**WHAT IS BEING ASKED:** All lines between the start of the listing below and the line containing "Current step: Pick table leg", inclusive, must be repeated exactly.

*** Opening MATERIAL PROVIDED ***

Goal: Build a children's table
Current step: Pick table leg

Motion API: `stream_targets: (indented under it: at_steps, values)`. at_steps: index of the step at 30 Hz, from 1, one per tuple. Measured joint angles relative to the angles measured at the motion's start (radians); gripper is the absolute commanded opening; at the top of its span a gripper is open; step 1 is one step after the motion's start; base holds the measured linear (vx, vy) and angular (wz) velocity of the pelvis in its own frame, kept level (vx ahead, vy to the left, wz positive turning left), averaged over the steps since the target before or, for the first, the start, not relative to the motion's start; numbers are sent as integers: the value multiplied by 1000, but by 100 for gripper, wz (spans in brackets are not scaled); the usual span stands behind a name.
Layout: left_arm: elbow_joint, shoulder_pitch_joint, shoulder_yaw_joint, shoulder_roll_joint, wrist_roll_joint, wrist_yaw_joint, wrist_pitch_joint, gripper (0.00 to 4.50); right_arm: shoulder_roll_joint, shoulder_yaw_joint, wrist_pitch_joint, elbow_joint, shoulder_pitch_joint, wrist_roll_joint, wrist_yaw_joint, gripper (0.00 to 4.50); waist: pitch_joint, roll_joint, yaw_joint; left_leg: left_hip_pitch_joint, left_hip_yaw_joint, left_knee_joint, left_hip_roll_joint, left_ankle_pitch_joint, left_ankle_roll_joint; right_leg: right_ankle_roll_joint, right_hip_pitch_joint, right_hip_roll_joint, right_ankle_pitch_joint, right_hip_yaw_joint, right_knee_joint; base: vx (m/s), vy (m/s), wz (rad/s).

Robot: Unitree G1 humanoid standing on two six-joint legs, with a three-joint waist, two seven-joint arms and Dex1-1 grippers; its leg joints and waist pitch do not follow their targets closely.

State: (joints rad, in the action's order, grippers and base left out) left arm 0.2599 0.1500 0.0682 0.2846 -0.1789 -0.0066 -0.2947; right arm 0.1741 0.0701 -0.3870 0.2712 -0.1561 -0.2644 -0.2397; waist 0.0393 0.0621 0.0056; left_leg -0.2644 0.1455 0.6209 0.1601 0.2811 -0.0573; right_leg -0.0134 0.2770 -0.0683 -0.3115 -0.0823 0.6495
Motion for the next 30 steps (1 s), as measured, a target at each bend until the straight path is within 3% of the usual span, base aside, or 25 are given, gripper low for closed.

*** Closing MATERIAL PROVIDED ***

**RESPONSE:**
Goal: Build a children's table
Current step: Pick table leg

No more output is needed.